Lenio Streck - Há limites. Veja como são as coisas. Hoje, por exemplo, o jurista Ives Gandra defende que o STF não pode declarar o decreto do presidente como inconstitucional. Pois é. Em 2016 o mesmo Ives Gandra escreveu que o se o STF acertou impedindo Lula de ser ministro de Dilma. Então Ives disse que o presidente não pode editar atos sem critérios. Simpatias pessoais não podem ser levados em conta, dizia Ives. O Art 37 da CF impede. Pois é, digo eu. E agora com Daniel Silveira vale tudo? Qual é o Ives que vale? O STF tem precedente pelo qual diz que o presidente Temer tinha poder para decretar indulto. Eu mesmo disse isso. Mas o STF disse, e eu concordo, que se o indulto "sai das chinelas", ultrapassa limites, pode ser declarado inconstitucional. Isso está no voto do ministro Alexandre de Morais. Principalmente na parte em que ele responde a um questionamento do ministro Fachin.

BNews - O senhor acredita que houve alguém crime cometido pelo presidente ao conceder esse indulto individual a um condenado por ataques ao STF e à democracia?

Lenio Streck - Ao conceder indulto, o presidente afrontou o judiciário. E obstaculiza o livre exercício do poder judiciário. Ele atravessou uma decisão do STF que nem terminou ainda. Assim agindo, comete crime de responsabilidade.
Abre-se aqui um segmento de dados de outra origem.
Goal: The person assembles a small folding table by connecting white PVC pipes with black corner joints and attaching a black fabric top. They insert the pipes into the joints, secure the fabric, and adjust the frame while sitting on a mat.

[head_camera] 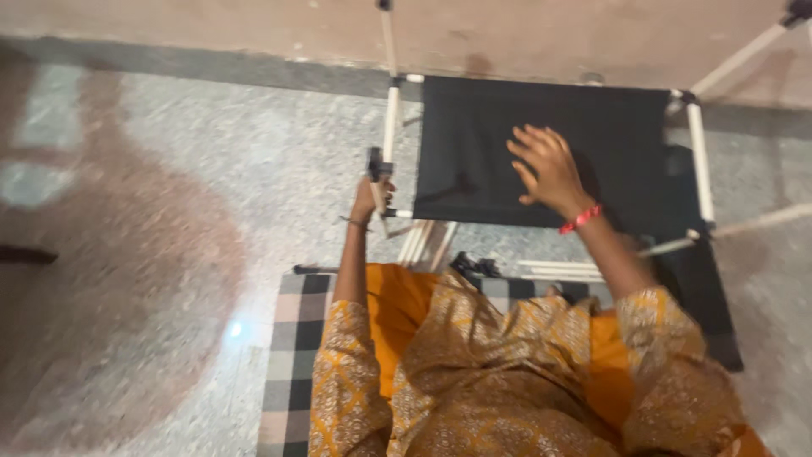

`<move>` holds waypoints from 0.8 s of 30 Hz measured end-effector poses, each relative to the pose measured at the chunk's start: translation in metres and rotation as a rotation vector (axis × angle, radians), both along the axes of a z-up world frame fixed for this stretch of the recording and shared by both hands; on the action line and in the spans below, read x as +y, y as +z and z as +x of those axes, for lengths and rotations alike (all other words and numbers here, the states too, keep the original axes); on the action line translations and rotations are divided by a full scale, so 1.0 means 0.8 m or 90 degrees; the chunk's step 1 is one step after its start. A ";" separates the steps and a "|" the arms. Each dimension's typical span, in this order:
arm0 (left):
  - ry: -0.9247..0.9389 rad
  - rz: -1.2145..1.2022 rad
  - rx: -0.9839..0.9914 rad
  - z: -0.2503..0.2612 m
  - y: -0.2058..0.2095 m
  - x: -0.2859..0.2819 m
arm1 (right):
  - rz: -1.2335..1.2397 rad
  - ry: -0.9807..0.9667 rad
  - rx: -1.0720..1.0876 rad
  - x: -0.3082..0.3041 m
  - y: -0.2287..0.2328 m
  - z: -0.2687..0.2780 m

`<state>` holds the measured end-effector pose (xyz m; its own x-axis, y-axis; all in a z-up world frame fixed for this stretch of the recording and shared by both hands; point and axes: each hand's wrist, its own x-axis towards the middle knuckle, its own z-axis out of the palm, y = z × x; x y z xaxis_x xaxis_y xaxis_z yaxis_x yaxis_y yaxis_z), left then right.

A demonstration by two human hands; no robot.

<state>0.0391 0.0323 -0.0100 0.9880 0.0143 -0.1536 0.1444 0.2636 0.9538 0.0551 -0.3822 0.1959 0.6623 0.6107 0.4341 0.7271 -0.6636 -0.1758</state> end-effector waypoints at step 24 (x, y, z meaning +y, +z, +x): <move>0.213 0.159 -0.243 -0.076 0.009 -0.044 | 0.761 -0.457 0.069 -0.407 -0.137 -0.067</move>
<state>-0.0216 -0.0030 -0.0026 0.9082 0.3260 0.2624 -0.2759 -0.0051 0.9612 0.0015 -0.7079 0.0862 0.7326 -0.5702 0.3716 0.2432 -0.2907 -0.9254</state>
BNews - Na conclusão do seu parecer, o senhor afirma que o decreto emitido pelo presidente viola o corpo constitucional, substancialmente, em razão de um claro desvio de finalidade. O que de fato foi violado?

Lenio Streck - O decreto violou o princípio do interesse público e o artigo 37 da CF - princípio da moralidade. Também violou a cláusula de proibição de proteção deficiente, que é quando um ato de um poder protege insuficientemente um bem jurídico. Ao conceder indulto, o presidente disse que é possível e legitimo atacar o STF e ameaçar ministros.

BNews - Em quais situações um presidente da República pode conceder indulto individual?

Lenio Streck - O presidente pode conceder indultos humanitários. E pode conceder indultos por razões políticas, desde que esse indulto não crie um problema político de relações entre os poderes. Pode conceder indulto para quem cometeu crimes. Mas não quem exatamente cometeu crimes contra o STF e a democracia. O elenco de casos em que o indulto cabe é enorme. Não se sabe em quais casos; mas o que se sabe é que casos como esse do deputado não pode. A menos que o presidente consiga dizer que a concessão desse indulto atenda ao interesse público. Qual seria? Eis a pergunta de um milhão de dólares.